Author:
Warram J H,Gearin G,Laffel L,Krolewski A S
Abstract
The objective of this study was to determine the prevalence of stages of diabetic nephropathy, defined by the albumin/creatinine ratio (AC ratio) in repeated measurements in random urine samples. Over a 30-month interval, 1613 patients with Type I diabetes (IDDM) (aged 15 to 44 yr, IDDM duration 1 to 39 yr), and 218 healthy control subjects provided multiple urine specimens. AC ratios measured in urine samples taken 5 months apart were highly reproducible (Spearman r = 0.83). A criterion for the boundary between normoalbuminuria and microalbuminuria was obtained by searching for a cutpoint that optimized agreement between serial specimens on individuals. The result was lower in men than women: 17 as compared with 25 micrograms/mg. These two values corresponded to the 95th percentiles of the respective distributions of the AC ratio in healthy control subjects. Also these sex-specific cutpoints, when converted to albumin excretion rates, became almost equal: 30 and 31 micrograms/min.

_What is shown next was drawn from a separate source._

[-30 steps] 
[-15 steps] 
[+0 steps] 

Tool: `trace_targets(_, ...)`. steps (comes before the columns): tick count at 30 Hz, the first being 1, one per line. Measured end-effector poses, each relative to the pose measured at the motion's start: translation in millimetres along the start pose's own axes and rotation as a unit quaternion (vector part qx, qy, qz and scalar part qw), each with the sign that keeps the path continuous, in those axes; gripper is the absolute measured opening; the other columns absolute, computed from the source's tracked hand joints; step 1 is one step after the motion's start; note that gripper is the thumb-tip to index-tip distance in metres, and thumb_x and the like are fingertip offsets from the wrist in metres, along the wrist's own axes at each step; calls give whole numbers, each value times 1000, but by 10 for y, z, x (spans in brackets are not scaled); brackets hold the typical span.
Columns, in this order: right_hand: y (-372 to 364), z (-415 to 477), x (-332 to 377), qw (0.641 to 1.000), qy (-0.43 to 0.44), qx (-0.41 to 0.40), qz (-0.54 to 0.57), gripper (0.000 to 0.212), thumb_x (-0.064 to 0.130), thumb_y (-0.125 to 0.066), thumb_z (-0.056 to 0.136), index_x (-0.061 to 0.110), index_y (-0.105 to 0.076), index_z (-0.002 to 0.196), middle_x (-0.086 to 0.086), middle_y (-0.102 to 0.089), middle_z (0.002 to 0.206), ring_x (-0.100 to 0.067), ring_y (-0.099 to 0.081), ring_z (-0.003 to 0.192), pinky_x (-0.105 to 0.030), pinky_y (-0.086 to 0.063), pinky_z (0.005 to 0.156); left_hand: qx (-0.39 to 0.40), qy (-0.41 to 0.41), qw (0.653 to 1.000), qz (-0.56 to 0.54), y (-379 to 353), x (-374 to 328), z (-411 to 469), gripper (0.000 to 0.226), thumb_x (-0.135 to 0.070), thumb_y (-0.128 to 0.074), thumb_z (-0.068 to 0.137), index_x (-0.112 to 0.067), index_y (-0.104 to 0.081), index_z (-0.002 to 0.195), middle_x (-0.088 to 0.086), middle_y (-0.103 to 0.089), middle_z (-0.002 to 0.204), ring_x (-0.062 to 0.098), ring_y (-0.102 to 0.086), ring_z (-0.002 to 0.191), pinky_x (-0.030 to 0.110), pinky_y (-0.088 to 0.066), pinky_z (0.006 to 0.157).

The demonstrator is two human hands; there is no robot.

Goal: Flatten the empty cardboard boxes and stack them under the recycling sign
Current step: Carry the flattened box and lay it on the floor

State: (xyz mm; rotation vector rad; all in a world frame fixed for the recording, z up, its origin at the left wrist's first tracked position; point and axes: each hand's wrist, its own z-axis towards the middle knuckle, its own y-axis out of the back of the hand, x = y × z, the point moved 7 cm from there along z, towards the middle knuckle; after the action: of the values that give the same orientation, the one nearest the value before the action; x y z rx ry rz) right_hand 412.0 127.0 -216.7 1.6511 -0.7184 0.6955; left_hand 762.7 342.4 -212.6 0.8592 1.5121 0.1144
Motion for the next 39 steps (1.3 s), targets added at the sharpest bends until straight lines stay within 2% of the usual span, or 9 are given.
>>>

Microalbuminuria appeared early in the course of IDDM (6% of those with only 1 to 3 yr of diabetes) and then increased rapidly during two intervals, the first and third decades, before leveling off at 52%. By that time the cumulative risk of overt proteinuria had risen to 27%. Determinations of the AC ratio in random urine samples are easily obtained and are reliable indices of elevated urinary albumin excretion (microalbuminuria) in IDDM. The pattern of occurrence of microalbuminuria according to duration of IDDM suggests that there may be two subsets of diabetic nephropathy, one appearing early and the other late. Patients with microalbuminuria and 25 yr of postpubertal IDDM have low risk of progression to advanced diabetic nephropathy.
Publisher
American Society of Nephrology (ASN)
Subject
Nephrology,General Medicine
Cited by
170 articles.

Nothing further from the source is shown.